What is needed
Use the entries below and reproduce exactly the lines from the one containing "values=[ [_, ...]" down to the one containing "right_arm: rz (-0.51", both of them included.

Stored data
※

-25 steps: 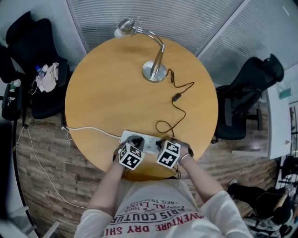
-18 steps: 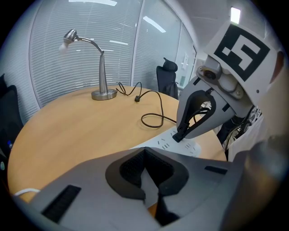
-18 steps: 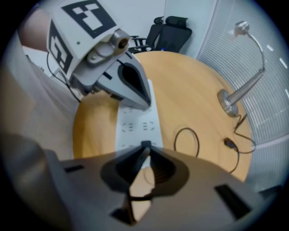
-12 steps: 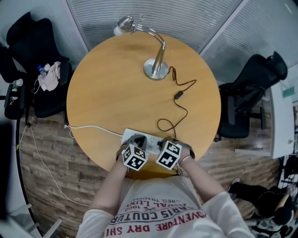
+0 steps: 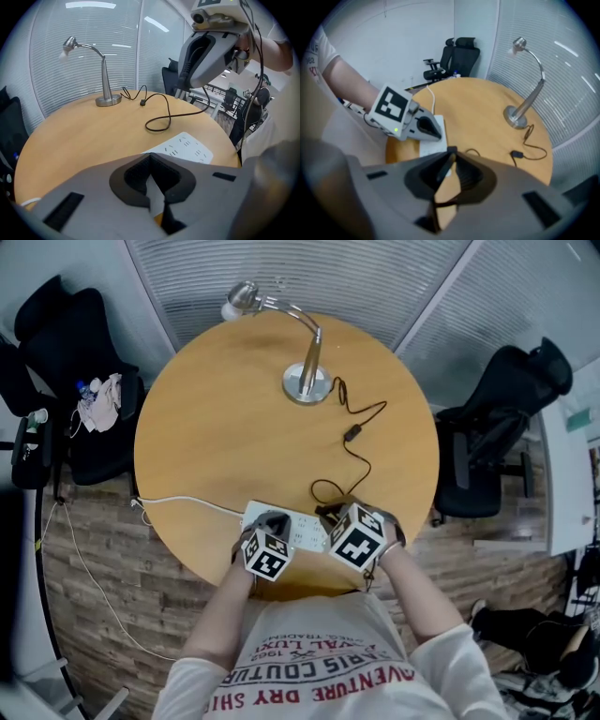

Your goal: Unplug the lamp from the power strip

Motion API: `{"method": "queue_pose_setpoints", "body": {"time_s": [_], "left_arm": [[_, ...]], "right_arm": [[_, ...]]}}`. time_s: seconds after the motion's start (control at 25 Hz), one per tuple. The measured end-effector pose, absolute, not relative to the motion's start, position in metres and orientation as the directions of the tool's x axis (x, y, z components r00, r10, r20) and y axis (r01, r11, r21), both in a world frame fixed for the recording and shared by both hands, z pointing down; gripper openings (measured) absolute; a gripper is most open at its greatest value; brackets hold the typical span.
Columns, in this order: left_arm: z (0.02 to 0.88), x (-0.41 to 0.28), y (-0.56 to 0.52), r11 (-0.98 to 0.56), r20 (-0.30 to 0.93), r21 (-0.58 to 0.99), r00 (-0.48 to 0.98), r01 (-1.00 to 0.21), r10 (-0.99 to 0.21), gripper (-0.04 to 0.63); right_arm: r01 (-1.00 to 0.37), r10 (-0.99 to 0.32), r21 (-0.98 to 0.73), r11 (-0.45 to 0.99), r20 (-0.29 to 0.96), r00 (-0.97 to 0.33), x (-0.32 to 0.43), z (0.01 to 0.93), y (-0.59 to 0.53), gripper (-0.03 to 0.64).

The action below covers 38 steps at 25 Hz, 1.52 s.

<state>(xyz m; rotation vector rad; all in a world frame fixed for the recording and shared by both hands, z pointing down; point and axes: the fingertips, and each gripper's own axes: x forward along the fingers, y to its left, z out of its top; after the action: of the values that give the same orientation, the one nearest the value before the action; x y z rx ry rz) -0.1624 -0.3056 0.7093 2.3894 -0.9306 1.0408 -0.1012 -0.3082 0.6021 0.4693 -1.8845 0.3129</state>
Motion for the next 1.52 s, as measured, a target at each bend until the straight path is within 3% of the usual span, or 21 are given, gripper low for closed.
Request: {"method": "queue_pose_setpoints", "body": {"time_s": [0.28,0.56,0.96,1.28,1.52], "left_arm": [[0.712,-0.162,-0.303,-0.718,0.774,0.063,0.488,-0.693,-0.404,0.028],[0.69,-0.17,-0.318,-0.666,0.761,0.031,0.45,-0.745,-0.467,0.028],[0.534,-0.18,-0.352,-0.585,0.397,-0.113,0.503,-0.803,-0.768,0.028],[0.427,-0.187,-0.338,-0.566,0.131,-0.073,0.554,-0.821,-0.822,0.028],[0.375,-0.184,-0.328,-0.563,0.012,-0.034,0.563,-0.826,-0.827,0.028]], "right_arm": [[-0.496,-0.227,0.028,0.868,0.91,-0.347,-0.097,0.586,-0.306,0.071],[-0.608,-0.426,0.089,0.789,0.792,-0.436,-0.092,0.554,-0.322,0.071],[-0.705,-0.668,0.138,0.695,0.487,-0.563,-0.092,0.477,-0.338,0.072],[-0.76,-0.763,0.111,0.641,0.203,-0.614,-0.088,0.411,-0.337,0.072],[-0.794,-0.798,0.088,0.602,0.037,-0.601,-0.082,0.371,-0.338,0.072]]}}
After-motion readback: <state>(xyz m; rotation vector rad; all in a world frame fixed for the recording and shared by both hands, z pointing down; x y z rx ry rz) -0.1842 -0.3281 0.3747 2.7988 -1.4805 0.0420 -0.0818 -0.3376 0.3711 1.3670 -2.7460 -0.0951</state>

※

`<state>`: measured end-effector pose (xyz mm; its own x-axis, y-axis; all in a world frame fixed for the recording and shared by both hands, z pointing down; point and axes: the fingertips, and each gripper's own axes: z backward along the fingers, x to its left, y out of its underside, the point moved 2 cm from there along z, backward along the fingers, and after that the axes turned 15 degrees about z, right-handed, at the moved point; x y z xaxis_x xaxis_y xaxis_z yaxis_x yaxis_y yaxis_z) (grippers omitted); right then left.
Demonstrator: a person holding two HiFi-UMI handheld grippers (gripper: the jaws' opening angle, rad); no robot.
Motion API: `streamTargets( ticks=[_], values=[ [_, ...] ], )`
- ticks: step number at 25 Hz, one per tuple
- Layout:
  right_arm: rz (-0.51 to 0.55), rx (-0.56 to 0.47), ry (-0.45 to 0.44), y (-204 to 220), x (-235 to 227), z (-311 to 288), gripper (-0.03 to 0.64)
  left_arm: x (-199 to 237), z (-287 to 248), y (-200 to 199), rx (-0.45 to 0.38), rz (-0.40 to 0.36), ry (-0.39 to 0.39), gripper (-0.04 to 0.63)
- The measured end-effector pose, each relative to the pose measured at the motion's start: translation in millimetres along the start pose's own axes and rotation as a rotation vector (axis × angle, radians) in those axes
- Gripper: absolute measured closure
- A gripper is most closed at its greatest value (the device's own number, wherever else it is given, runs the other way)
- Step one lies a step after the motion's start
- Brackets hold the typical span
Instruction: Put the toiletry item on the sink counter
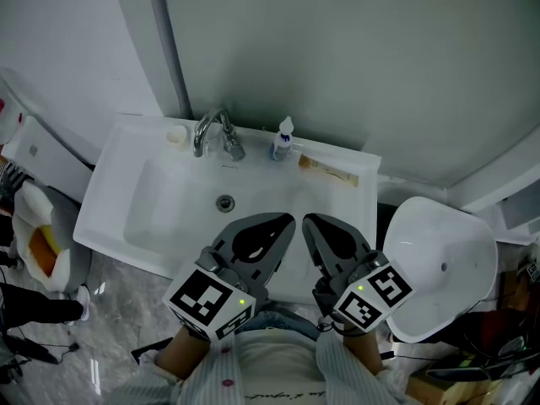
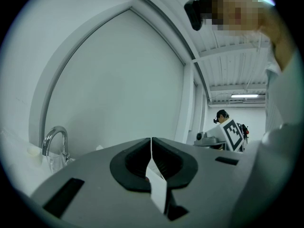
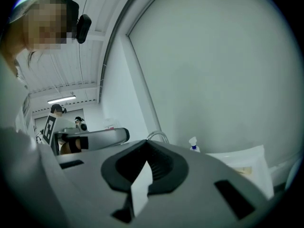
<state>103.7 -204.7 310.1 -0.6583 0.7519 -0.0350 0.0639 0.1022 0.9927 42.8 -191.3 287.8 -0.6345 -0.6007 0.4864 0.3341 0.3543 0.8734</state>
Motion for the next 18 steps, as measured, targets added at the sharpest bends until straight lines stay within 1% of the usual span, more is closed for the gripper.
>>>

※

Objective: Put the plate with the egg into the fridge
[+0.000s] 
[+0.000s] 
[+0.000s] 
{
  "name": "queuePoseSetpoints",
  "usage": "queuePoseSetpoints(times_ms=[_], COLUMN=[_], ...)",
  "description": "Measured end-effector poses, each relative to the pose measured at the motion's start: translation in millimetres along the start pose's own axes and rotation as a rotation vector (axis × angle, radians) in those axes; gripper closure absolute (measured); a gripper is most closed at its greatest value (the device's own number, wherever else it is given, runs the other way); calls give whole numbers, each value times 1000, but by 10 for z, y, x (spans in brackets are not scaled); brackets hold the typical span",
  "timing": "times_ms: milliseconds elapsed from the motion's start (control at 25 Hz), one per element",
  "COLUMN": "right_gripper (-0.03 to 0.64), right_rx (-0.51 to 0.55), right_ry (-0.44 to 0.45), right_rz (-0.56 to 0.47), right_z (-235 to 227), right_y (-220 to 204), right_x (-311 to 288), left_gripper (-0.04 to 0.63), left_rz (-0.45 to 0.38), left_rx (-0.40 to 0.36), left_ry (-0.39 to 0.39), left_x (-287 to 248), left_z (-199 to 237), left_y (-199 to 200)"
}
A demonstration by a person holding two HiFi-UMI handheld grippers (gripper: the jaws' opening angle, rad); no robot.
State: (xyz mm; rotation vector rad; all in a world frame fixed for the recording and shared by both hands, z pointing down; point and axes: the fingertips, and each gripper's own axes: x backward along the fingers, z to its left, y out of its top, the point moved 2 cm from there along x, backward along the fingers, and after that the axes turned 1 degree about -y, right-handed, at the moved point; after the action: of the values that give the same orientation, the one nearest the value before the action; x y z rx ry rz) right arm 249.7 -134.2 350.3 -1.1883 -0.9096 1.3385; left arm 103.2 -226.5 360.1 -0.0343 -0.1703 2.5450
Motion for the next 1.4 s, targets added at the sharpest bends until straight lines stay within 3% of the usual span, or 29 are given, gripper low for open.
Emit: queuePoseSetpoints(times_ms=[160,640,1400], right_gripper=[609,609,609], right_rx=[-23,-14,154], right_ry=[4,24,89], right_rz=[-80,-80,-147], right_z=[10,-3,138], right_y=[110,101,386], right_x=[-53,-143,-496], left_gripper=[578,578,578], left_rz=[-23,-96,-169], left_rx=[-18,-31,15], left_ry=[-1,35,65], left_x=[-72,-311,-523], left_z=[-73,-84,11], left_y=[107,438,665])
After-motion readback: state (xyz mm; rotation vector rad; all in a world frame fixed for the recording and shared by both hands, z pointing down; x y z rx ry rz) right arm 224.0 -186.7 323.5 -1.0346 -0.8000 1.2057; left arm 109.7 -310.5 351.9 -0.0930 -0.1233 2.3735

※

Answer
Motion API: `streamTargets( ticks=[_], values=[ [_, ...] ], )`
- ticks: step number at 25 Hz, one per tuple
- Layout:
  right_arm: rz (-0.51 to 0.55), rx (-0.56 to 0.47), ry (-0.45 to 0.44), y (-204 to 220), x (-235 to 227), z (-311 to 288), gripper (-0.03 to 0.64)

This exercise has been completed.